__Your assignment__. When you restate the data, keep every word as it is and drop the images.

Top of Data segment

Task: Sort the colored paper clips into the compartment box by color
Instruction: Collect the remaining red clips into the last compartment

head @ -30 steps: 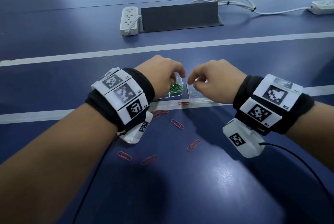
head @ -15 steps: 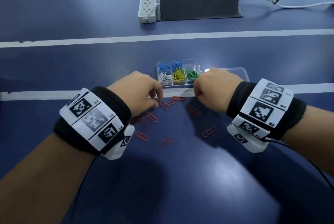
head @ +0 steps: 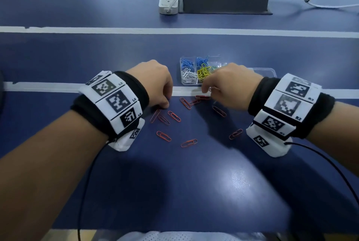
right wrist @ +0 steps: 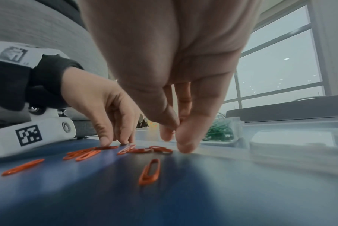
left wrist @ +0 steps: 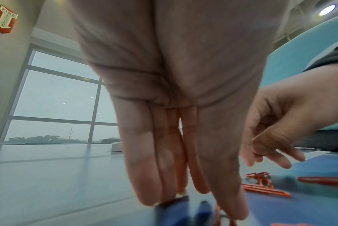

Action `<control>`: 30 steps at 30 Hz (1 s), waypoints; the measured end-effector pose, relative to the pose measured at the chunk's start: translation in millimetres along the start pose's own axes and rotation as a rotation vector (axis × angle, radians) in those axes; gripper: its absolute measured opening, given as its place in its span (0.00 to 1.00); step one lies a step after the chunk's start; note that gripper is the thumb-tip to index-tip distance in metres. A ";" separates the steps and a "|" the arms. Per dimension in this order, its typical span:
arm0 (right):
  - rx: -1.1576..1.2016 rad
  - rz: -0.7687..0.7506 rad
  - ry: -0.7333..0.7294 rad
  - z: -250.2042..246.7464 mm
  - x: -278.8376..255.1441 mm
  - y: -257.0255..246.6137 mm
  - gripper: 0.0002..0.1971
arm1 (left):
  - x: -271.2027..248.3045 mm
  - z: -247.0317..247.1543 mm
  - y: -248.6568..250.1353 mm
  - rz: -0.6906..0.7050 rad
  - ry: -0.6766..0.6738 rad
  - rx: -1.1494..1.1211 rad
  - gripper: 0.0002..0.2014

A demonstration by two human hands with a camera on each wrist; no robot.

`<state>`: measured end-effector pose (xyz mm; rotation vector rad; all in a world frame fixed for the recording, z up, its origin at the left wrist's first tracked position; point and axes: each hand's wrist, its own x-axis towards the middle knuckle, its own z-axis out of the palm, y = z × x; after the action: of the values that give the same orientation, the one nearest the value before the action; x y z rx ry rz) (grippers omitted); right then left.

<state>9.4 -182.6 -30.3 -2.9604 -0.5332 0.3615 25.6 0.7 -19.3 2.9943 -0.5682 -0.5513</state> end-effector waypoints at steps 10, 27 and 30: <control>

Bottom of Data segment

__Your solution__.
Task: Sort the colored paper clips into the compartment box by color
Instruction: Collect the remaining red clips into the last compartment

head @ -30 steps: 
head @ -15 steps: 
head @ +0 steps: 
right wrist @ +0 steps: 
left wrist @ +0 steps: 

Action `<control>`: 30 steps at 30 Hz (1 s), waypoints; the measured end-effector pose, relative to the pose measured at the chunk's start: translation in millimetres along the start pose's own axes and rotation as a rotation vector (axis × angle, radians) in those axes; gripper: its absolute measured opening, given as its place in its span (0.00 to 1.00); step one lies a step after the chunk's start; note that gripper is the thumb-tip to index-tip distance in metres. A ";" separates the steps and a "|" the arms. Per dimension in this order, its typical span:
arm0 (right):
  - rx: -1.1576..1.2016 rad
  - rz: -0.7687..0.7506 rad
  - ry: -0.7333..0.7294 rad
  - z: -250.2042..246.7464 mm
  - x: -278.8376..255.1441 mm
  - y: -257.0255..246.6137 mm
  - gripper: 0.0002..0.1971
arm1 (left):
  - x: -271.2027..248.3045 mm
  - z: -247.0317..247.1543 mm
  - y: -248.6568..250.1353 mm
  - rz: -0.6906..0.7050 rad
  - ry: -0.6766..0.6738 rad
  - rx: -1.1494..1.1211 rad
  - gripper: 0.0002..0.2014

A demonstration by two human hands with a camera on each wrist; no robot.

`<state>`: measured end-effector pose (xyz mm; rotation vector rad; all in a world frame fixed for the recording, z up, its origin at the left wrist's first tracked position; point and axes: each hand's wrist, its own x-axis towards the middle knuckle, its own z-axis out of the palm, y = z × x; after the action: of the values that give the same orientation, the one nearest the value before the action; x y z rx ry rz) (grippers omitted); right then left.

<state>9.4 -182.6 -30.3 -2.9604 -0.5332 0.3615 25.6 0.7 -19.3 2.9943 -0.5682 -0.5513</state> end-effector waypoints at steps 10, 27 and 30: <control>

With this, the exercise has been completed.